For my replication project, I am specifically interested in replicating the anticipated belonging finding (i.e., Condition x Gender interaction). This finding is the closest to my own research interests on how institutional norms, practices, and policies influence students’ sense of belonging. Given time and resource constraints, I have decided not to replicate the performance finding. I will also adopt the study in several ways to be run on Prolific. The original study was conducted using a university subject pool (N = 217). With permission from the teaching team, I have decided to make the following adaptations. One, I will remove the single mention of mention of “Indiana University honor code” on the stimulus materials, changing it to “the university honor code.” I can also recruit current or recent college students using the filters provided on Prolific, which I have successfully done before as part of my FYP. For the cover story, I could also say that the syllabus is for a community college course rather than for a Stanford course, if there are concerns that the Stanford name comes off as elitist and thus biases the results. I will also try to recruit a relatively even balance of men and women to examine the gender effects.

Link to Github repository Link (backup in case broken): https://github.com/kevinrk97/canning2022

Link to original paper (in repository) Link (backup in case broken): https://github.com/kevinrk97/canning2022/tree/main/original_paper

Link to paradigm (on qualtrics) Link (backup in case broken): https://stanforduniversity.qualtrics.com/jfe/form/SV_dj6cAGsx2dRRUeW

Methods

Power Analysis

The original effect size for the finding I am interested in replicating was the result of the Gender x Condition interaction on anticipated belonging (partial eta squared = .049).

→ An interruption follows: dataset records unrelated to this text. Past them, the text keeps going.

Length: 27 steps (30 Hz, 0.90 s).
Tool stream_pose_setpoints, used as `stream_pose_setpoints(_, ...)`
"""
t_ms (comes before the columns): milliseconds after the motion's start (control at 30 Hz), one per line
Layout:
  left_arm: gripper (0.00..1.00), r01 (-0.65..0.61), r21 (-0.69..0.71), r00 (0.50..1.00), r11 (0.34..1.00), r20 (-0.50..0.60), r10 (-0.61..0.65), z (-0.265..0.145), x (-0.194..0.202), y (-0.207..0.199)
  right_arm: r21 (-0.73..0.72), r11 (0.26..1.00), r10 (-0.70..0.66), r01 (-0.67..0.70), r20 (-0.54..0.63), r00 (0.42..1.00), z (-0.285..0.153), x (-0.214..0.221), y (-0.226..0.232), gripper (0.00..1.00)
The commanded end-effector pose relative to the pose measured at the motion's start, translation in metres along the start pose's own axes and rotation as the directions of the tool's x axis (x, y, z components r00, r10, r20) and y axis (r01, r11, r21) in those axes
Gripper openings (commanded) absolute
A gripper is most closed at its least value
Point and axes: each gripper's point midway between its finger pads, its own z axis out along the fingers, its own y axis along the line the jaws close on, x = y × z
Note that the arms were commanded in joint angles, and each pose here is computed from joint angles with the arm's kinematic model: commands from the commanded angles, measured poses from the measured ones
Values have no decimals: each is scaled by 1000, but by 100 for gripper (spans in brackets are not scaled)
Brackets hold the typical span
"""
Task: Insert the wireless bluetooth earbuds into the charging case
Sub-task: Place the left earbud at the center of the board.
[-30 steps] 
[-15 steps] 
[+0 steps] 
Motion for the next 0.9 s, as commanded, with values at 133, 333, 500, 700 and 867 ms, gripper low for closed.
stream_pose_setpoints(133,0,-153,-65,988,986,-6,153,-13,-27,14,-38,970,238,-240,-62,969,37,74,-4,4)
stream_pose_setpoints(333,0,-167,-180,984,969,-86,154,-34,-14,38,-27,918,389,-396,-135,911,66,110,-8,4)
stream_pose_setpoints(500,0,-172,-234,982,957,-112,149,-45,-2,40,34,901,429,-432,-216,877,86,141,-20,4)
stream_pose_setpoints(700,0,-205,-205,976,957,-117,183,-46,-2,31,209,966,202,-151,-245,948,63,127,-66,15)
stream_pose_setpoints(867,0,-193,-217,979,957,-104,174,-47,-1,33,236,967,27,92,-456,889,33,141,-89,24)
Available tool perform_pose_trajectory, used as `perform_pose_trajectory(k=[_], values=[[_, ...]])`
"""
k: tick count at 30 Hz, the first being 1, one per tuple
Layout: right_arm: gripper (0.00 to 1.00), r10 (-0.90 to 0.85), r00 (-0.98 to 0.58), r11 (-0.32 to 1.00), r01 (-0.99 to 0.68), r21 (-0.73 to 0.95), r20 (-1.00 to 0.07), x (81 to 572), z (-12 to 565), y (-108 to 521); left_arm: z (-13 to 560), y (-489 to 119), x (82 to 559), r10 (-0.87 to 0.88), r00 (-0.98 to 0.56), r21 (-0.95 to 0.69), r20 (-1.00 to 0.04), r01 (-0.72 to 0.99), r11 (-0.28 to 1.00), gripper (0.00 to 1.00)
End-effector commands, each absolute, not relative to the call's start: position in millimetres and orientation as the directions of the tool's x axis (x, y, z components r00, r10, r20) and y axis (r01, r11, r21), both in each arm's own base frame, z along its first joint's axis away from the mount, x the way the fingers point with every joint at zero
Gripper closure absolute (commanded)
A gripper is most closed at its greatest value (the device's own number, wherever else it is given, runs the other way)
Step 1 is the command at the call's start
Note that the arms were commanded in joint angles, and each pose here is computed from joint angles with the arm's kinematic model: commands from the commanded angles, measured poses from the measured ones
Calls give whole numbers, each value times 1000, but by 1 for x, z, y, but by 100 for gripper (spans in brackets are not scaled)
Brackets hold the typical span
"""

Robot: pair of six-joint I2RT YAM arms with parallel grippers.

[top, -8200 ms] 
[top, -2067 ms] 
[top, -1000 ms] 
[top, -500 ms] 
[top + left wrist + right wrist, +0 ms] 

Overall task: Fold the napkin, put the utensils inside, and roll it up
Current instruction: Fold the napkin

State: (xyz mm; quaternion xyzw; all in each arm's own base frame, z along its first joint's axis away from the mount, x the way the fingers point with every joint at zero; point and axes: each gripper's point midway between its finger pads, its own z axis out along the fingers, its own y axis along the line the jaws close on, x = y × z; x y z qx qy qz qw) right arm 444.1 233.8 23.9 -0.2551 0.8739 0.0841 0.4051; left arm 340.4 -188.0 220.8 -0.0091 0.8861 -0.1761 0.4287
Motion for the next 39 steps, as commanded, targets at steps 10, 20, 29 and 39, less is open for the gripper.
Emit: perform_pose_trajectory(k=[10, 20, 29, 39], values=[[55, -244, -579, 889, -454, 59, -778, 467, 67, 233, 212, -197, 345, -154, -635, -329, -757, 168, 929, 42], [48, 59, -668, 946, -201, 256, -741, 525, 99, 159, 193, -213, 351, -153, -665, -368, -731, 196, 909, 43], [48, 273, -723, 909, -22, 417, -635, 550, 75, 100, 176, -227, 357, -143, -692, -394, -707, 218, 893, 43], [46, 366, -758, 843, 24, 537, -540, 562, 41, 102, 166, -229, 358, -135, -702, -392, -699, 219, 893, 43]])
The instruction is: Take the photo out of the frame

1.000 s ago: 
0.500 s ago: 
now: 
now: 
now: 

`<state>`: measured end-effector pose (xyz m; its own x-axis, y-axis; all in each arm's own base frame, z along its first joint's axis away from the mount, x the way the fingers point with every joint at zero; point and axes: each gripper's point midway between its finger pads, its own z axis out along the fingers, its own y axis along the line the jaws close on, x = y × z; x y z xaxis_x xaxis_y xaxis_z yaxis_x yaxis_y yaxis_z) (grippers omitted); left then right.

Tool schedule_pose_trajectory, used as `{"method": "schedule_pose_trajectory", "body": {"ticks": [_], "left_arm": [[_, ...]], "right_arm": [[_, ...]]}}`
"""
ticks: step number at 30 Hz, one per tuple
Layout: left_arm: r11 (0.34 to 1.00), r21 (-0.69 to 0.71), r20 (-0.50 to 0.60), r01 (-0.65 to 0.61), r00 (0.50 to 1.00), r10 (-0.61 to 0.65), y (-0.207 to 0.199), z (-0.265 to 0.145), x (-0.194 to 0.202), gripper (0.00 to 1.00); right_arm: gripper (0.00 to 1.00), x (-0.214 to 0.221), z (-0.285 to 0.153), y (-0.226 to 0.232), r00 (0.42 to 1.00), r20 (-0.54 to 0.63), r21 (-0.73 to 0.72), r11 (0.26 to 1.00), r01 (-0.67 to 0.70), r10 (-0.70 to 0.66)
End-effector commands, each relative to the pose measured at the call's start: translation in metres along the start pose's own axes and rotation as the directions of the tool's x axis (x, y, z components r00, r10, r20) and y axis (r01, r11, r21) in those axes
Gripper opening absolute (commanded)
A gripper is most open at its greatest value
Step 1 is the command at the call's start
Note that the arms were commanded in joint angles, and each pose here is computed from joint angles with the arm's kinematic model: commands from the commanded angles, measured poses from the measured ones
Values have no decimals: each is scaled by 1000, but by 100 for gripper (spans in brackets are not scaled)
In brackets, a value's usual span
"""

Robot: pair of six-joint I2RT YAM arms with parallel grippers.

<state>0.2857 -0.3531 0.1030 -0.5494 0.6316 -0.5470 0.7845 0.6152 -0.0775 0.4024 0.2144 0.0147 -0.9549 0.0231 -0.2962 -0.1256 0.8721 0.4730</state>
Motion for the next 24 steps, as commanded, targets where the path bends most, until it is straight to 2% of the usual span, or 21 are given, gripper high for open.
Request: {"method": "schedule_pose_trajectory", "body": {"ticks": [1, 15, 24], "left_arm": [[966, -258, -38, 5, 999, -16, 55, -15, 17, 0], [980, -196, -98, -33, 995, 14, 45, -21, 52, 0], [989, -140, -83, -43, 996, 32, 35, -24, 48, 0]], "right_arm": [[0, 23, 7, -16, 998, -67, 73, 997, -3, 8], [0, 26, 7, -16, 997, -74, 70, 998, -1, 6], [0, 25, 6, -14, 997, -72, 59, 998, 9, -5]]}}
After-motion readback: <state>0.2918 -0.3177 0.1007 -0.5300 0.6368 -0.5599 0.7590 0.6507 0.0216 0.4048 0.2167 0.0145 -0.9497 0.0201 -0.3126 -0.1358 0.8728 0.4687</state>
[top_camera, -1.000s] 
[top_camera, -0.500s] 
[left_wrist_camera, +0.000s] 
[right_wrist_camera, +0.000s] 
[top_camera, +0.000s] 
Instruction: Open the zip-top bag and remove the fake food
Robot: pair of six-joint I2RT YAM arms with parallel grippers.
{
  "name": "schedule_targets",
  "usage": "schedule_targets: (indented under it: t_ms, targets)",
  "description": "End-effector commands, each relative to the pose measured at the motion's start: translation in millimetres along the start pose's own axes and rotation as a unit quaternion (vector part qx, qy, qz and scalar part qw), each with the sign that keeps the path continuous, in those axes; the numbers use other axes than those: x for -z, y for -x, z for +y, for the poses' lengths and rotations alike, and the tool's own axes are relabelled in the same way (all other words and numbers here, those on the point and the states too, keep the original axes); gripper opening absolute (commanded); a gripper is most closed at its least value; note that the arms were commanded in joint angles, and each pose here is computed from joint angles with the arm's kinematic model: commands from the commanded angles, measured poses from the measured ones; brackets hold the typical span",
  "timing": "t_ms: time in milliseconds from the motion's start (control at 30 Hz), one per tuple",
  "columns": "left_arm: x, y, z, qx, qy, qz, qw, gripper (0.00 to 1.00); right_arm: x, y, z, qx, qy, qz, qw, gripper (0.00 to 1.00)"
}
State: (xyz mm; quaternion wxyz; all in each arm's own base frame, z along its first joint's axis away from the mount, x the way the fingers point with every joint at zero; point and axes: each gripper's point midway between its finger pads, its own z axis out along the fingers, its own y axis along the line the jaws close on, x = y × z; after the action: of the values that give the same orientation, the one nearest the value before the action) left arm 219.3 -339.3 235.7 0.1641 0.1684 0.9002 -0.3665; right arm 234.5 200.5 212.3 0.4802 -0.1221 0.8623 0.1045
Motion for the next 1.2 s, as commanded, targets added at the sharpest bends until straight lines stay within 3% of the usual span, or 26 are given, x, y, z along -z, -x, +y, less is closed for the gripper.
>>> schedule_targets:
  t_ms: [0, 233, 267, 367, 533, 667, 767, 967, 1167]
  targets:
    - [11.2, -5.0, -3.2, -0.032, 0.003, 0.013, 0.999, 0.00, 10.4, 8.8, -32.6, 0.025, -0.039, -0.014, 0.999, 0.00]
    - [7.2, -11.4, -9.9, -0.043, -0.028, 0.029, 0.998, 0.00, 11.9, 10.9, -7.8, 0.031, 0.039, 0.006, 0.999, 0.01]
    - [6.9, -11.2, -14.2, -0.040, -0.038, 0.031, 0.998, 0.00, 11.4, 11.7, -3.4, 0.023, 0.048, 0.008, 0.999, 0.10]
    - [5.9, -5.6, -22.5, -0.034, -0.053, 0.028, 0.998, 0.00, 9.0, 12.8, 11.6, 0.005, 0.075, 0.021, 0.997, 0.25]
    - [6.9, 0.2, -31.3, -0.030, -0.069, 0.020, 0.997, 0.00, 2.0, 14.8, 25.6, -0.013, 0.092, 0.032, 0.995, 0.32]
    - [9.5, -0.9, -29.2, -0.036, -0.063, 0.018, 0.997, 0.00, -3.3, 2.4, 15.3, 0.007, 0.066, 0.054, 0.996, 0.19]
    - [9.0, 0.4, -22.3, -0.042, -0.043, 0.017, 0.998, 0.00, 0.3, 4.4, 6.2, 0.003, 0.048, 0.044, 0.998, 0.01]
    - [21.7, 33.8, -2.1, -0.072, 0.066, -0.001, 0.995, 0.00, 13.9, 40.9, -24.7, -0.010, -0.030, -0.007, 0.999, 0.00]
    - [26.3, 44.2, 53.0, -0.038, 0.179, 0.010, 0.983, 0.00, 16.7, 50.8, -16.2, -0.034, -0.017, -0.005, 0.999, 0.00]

For 80% power - I would need N = 158 (153 denominator df + 5 parameters estimated)

# Load appropriate packages
library(pwr)

# Power test
pwr.f2.test(u = 1, # numerator df
            f2 = (.049/(1-.049)), # effect size converted from partial eta squared
            sig.level = 0.05, # signifance level
            power = 0.8) # Power


     Multiple regression power calculation 

              u = 1
              v = 152.2764
             f2 = 0.05152471
      sig.level = 0.05
          power = 0.8

For 90% power - would need N = 209 (204 denominator df + 5 parameters estimated)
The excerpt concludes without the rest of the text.